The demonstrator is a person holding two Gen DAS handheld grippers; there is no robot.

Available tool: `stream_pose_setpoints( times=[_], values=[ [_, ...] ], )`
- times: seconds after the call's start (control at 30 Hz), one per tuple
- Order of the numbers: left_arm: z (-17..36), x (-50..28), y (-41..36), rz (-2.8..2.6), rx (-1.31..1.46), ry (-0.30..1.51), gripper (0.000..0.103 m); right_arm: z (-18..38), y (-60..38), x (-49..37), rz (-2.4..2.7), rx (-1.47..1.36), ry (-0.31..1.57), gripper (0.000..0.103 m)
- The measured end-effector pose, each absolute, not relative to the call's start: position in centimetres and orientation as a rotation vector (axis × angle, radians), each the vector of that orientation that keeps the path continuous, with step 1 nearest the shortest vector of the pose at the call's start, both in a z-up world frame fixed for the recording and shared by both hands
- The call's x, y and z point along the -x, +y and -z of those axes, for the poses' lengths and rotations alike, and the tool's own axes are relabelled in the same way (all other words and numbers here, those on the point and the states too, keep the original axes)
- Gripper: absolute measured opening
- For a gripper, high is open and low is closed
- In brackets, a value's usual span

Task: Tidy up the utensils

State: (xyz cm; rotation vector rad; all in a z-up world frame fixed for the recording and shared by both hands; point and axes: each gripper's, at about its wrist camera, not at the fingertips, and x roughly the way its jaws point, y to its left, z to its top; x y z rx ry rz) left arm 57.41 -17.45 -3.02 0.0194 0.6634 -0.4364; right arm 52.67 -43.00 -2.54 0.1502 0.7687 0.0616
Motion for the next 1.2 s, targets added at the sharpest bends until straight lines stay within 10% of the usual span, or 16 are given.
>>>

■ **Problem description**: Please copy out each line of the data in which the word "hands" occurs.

■ **Expected output**:
- The measured end-effector pose, each absolute, not relative to the call's start: position in centimetres and orientation as a rotation vector (axis × angle, radians), each the vector of that orientation that keeps the path continuous, with step 1 nearest the shortest vector of the pose at the call's start, both in a z-up world frame fixed for the recording and shared by both hands
State: (xyz cm; rotation vector rad; all in a z-up world frame fixed for the recording and shared by both hands; point and axes: each gripper's, at about its wrist camera, not at the fingertips, and x roughly the way its jaws point, y to its left, z to its top; x y z rx ry rz) left arm 57.41 -17.45 -3.02 0.0194 0.6634 -0.4364; right arm 52.67 -43.00 -2.54 0.1502 0.7687 0.0616

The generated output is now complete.